I often say that great teachers are responsible for teaching the ABCs and great PTOs create the environment in which those teachers can excel at teaching the ABCs. We don’t need to add the FBI and the CIA to that acronym mix.

If your district is moving toward the Fortress School mentality, I’ve got some advice. First, make sure that your parent group has a voice in setting security rules and procedures. There is no one better than parents to set rules for their children’s safety. Don’t be told otherwise.

Second, try to separate those areas that do present higher risks from those areas that do not. Volunteer roles that involve parents alone with individual children or small groups of children are different from, say, selling doughnuts and coffee in front of school in the morning.
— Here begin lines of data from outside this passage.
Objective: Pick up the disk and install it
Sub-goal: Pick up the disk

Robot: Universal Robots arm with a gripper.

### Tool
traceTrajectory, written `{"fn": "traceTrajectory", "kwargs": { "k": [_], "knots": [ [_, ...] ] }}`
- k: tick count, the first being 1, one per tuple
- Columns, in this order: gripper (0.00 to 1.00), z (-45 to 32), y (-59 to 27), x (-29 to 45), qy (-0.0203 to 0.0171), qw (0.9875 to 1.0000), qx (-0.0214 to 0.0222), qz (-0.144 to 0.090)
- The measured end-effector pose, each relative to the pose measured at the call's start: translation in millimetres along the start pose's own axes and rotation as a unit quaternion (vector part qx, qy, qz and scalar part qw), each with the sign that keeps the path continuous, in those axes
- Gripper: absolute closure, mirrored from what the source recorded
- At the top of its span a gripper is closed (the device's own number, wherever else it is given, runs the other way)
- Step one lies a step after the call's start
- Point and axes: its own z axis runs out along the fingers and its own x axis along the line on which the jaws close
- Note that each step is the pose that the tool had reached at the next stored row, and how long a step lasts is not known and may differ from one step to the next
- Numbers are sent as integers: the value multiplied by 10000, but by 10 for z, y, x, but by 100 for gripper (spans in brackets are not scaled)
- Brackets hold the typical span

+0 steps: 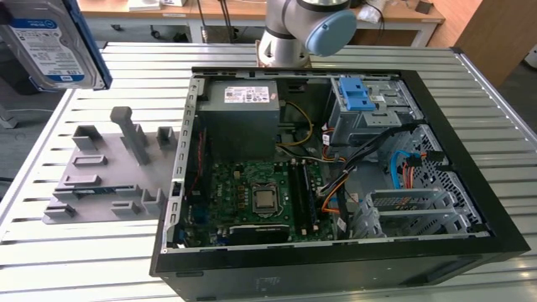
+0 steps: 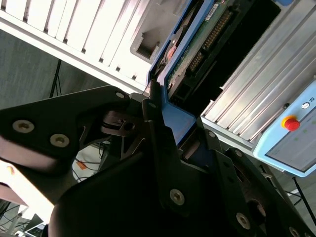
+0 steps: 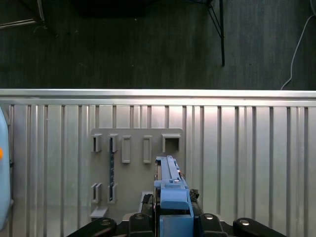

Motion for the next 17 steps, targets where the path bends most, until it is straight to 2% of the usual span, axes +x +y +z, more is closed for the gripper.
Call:
{"fn": "traceTrajectory", "kwargs": {
  "k": [9,17],
  "knots": [
    [64,0,-24,109,0,10000,0,-1],
    [64,1,-110,133,0,10000,1,0]
  ]
}}
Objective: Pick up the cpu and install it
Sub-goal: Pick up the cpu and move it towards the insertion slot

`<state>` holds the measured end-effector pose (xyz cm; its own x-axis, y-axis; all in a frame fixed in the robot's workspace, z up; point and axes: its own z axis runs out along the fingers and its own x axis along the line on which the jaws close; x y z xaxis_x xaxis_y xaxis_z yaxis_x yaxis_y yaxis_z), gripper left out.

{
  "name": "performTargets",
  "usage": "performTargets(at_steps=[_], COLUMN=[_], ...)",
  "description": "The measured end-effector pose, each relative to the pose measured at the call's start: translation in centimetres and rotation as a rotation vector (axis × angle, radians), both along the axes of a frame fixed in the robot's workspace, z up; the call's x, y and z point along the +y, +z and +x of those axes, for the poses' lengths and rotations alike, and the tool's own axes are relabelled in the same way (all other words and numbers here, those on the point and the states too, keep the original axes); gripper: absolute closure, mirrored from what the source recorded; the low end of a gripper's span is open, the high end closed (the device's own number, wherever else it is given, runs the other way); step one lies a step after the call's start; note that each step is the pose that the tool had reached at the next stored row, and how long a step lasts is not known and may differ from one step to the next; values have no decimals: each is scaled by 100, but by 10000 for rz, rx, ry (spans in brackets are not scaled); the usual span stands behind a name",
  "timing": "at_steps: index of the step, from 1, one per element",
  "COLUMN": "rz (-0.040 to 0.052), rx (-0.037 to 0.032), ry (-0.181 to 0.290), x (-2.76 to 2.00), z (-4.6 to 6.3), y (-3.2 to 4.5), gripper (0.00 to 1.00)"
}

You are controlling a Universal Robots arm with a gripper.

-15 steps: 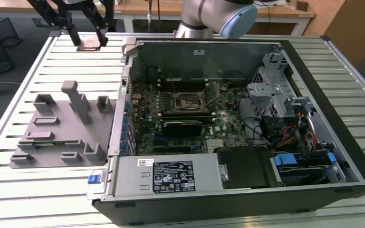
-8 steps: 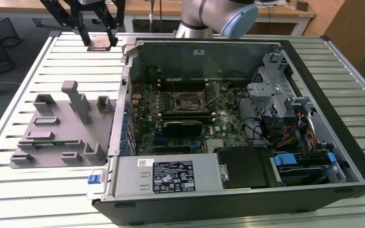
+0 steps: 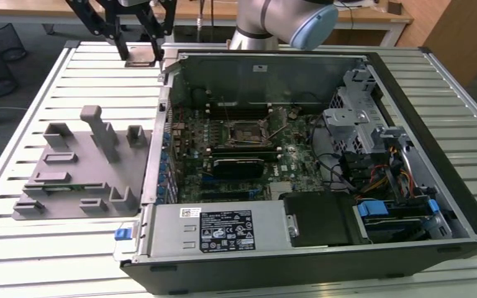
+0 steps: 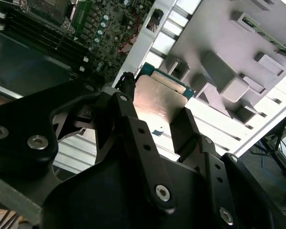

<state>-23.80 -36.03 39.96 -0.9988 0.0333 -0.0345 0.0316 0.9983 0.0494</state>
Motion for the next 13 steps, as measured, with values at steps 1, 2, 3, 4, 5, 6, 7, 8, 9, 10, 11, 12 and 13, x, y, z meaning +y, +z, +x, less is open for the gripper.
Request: performTargets(at_steps=[1,2,3,4,5,6,7,8,9,10,11,12,13], rz=[0,0,0,0,0,1,0,0,1,0,0,0,0], rx=[0,0,0,0,0,-1,0,0,-1,0,0,0,0], ry=[0,0,0,0,0,0,0,0,0,0,0,0,0], x=[0,0,0,0,1,1,1,2,3,4,5,6,7], z=[19,39,59,81,104,126,149,172,192,213,235,258,283], y=[0,-1,-1,-1,-1,-2,-2,-2,-2,-2,-2,-3,-3], gripper=[46,46,46,46,46,46,46,46,46,46,46,46,46])
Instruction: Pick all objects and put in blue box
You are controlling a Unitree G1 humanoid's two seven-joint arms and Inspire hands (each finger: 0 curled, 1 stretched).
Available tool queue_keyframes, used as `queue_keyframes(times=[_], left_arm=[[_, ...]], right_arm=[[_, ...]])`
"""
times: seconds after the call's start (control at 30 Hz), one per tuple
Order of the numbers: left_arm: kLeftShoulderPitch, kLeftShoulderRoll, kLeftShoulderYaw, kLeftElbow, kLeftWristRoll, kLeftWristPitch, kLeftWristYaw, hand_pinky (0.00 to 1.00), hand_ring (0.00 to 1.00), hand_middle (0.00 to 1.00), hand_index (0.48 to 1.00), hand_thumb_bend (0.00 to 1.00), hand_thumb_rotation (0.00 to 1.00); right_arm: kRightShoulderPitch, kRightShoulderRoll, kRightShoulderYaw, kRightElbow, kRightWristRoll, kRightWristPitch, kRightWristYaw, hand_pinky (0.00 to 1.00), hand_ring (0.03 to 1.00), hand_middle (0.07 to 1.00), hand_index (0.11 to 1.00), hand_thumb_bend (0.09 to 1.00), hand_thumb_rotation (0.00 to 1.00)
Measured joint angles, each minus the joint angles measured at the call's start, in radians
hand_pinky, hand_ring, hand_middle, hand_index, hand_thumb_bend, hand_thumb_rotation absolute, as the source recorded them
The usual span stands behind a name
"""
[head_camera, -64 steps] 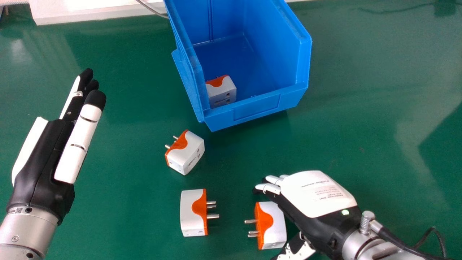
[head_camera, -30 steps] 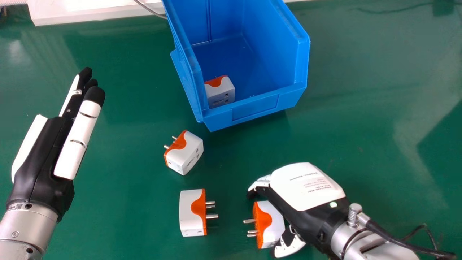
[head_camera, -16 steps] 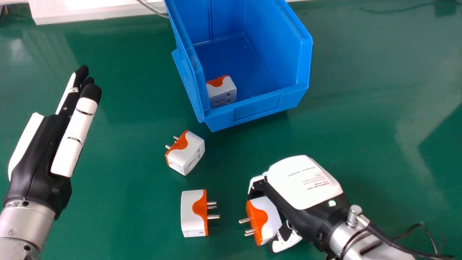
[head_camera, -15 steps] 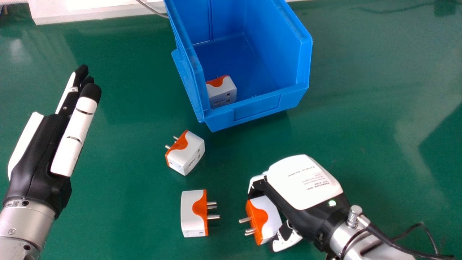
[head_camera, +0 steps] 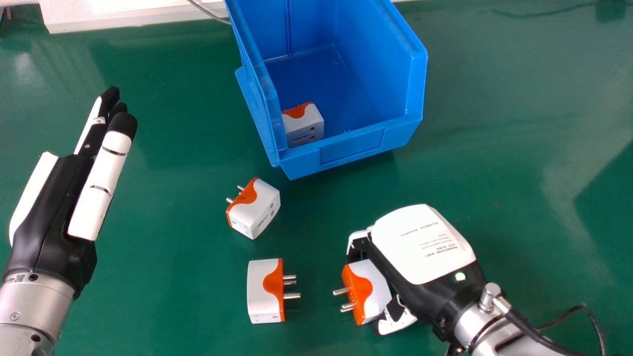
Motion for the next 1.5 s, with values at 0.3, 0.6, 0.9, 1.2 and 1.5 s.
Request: queue_keyframes(times=[0.3,0.6,0.9,1.2,1.5], left_arm=[[-0.001,0.0,0.0,-0.006,0.0,0.003,0.0,1.0,1.0,1.0,1.0,0.51,1.0],[-0.002,0.0,0.0,-0.007,0.0,0.003,0.0,1.0,1.0,1.0,1.0,0.51,1.0],[-0.005,0.0,0.0,-0.005,0.001,0.003,0.0,1.0,1.0,1.0,1.0,0.5,1.0],[-0.006,0.0,0.0,0.012,0.002,-0.003,0.0,1.0,1.0,1.0,1.0,0.5,1.0],[-0.008,0.003,0.0,0.029,0.002,-0.016,-0.003,1.0,1.0,1.0,1.0,0.49,1.0]], right_arm=[[0.051,0.012,-0.013,-0.098,0.026,0.03,0.075,0.35,0.445,0.548,0.481,0.497,0.0],[0.077,0.02,-0.082,-0.266,0.062,0.071,0.192,0.35,0.451,0.543,0.478,0.496,0.0],[-0.005,0.092,-0.141,-0.35,0.066,0.102,0.215,0.34,0.44,0.537,0.509,0.494,0.0],[-0.19,0.156,-0.166,-0.203,0.063,0.077,0.059,0.34,0.436,0.54,0.51,0.493,0.0],[-0.362,0.23,-0.14,-0.008,0.039,0.117,-0.008,0.34,0.436,0.541,0.509,0.493,0.0]])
Rather than having one set of quite strict regulations on all volunteering, your group can advocate for different levels of security. A reading tutor or even a PTO president might require a more careful check than a one-time volunteer at your fall fair.

As a PTO leader, you need to advocate for policies that allow your group to do its work. There will be folks at the decisionmaking table who argue for increased security and for every possible restriction on volunteers. If you don’t speak for involvement and volunteer-friendly policies, who will? Safe schools and schools that welcome and encourage involvement don’t have to be mutually exclusive.